Nick - Well, we don't really know. There's a lot of arguments about it, a kind of glib answer would be about four billion years ago. There are fractionated isotopes of carbon and so on in ancient rock from about 3.9 billion years ago. There's a lot of debate about whether that signifies life or not, but I think most people think on balance, it probably does.

Chris - Where do you think that life came from? What sorts of theories are out there to explain how life arose? Did it arrive de novo, in other words, from scratch here or is it possible that it could have had some kind of injection of some processes from, say, outer space. 

Nick - Well, we know for sure that there've been plenty of organic molecules delivered from space on meteorites, there's no question about that. Whether that prompted life on Earth in some way, conceptually what it does really is stock a soup, and so conceptually, it's not really any different to say the Miller-Urey experiment from 50-60 years ago, showing that lightning and UV radiation and so on, can also produce organic molecules, so can hydrothermal vent systems. It's actually remarkably easy in some ways to produce organic molecules and remarkably difficult to get beyond a soup.

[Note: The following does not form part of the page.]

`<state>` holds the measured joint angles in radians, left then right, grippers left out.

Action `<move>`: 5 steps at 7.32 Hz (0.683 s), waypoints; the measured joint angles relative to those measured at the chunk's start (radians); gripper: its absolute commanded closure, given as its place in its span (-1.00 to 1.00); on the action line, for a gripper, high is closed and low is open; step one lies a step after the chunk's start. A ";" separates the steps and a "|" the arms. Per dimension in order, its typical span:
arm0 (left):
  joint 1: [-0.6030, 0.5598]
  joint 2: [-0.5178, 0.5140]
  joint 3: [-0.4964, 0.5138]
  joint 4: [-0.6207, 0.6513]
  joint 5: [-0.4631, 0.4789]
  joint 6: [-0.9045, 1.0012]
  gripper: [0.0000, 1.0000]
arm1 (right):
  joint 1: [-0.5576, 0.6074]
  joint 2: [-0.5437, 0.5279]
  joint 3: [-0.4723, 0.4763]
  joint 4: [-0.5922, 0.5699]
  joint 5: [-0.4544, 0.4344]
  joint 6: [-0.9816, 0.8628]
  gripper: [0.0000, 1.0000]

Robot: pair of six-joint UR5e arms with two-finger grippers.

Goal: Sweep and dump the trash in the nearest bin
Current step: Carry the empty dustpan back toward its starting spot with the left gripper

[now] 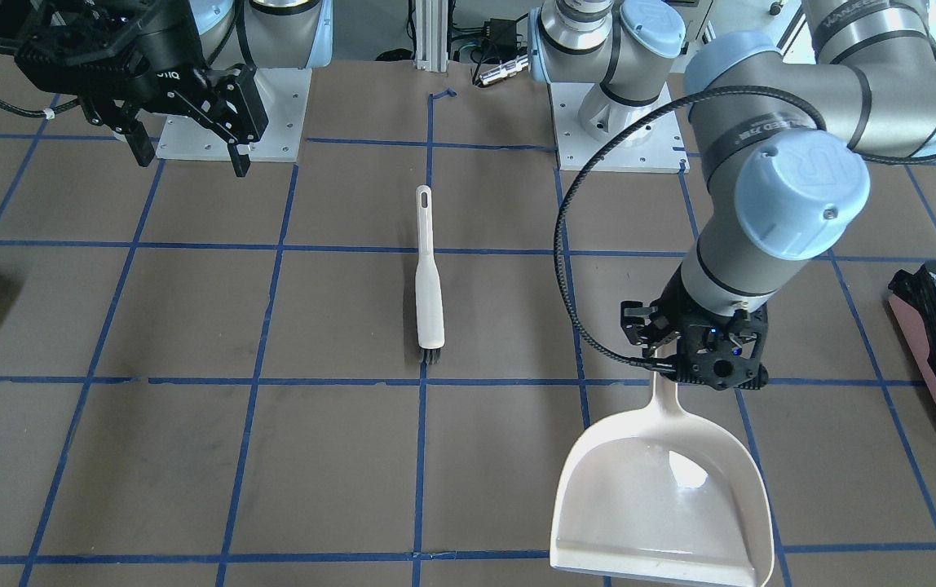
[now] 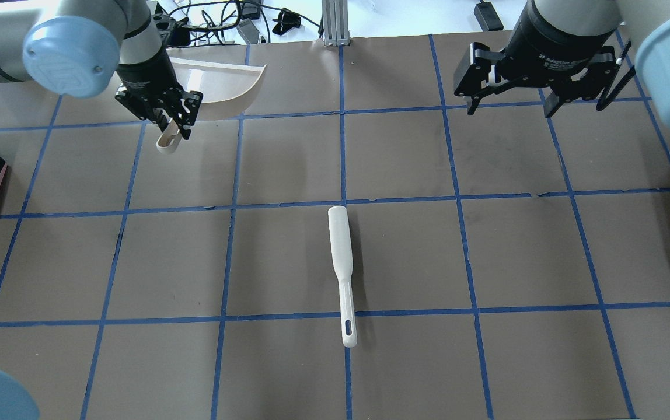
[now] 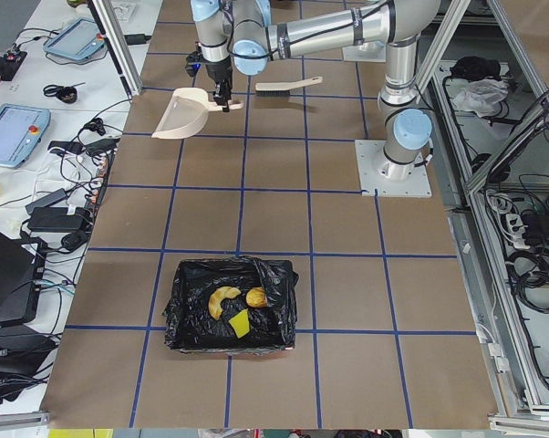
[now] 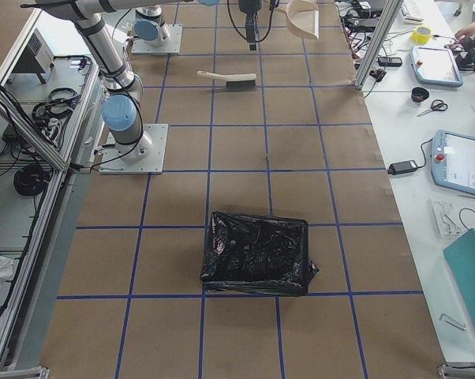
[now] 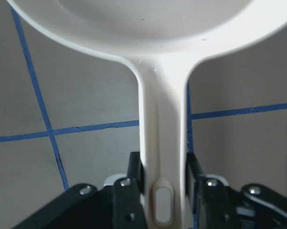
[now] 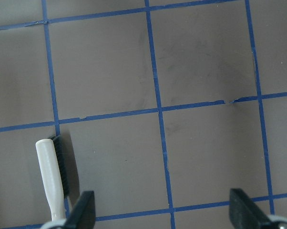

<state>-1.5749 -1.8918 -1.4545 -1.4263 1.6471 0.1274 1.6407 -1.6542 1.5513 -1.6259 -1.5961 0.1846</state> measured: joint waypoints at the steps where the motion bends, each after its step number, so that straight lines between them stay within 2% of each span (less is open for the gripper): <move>1: -0.036 -0.026 0.032 0.001 -0.001 -0.030 1.00 | 0.000 0.000 -0.001 -0.001 0.002 0.003 -1.00; 3: -0.115 -0.101 0.119 -0.003 -0.015 -0.076 1.00 | 0.001 0.000 0.001 0.000 0.001 0.004 -1.00; 5: -0.183 -0.178 0.210 -0.003 -0.069 -0.172 1.00 | 0.001 0.000 0.002 0.000 -0.001 0.004 -1.00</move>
<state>-1.7584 -2.0694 -1.2446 -1.4294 1.5781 -0.0446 1.6414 -1.6540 1.5530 -1.6260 -1.5973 0.1884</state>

Chris - So, would you be in favor then of the idea that life just spontaneously started, or do think that actually that there is credence to this idea that there could have been life coming from elsewhere, maybe intact life coming from elsewhere in the universe.

Nick - There's no evidence to suggest that it did, and actually I think it's a pointless theory in the sense that if it did come from somewhere else, well we still don't know any more about how life started elsewhere. I think we'll never know exactly how life started on Earth but what we can know, what are the principles that lead to the origin of life from a non-living environment, and that's what we're looking for in trying to understand the origin of life here. And panspermia, the delivery of life from space, it just moves the problem somewhere else so it's pointless.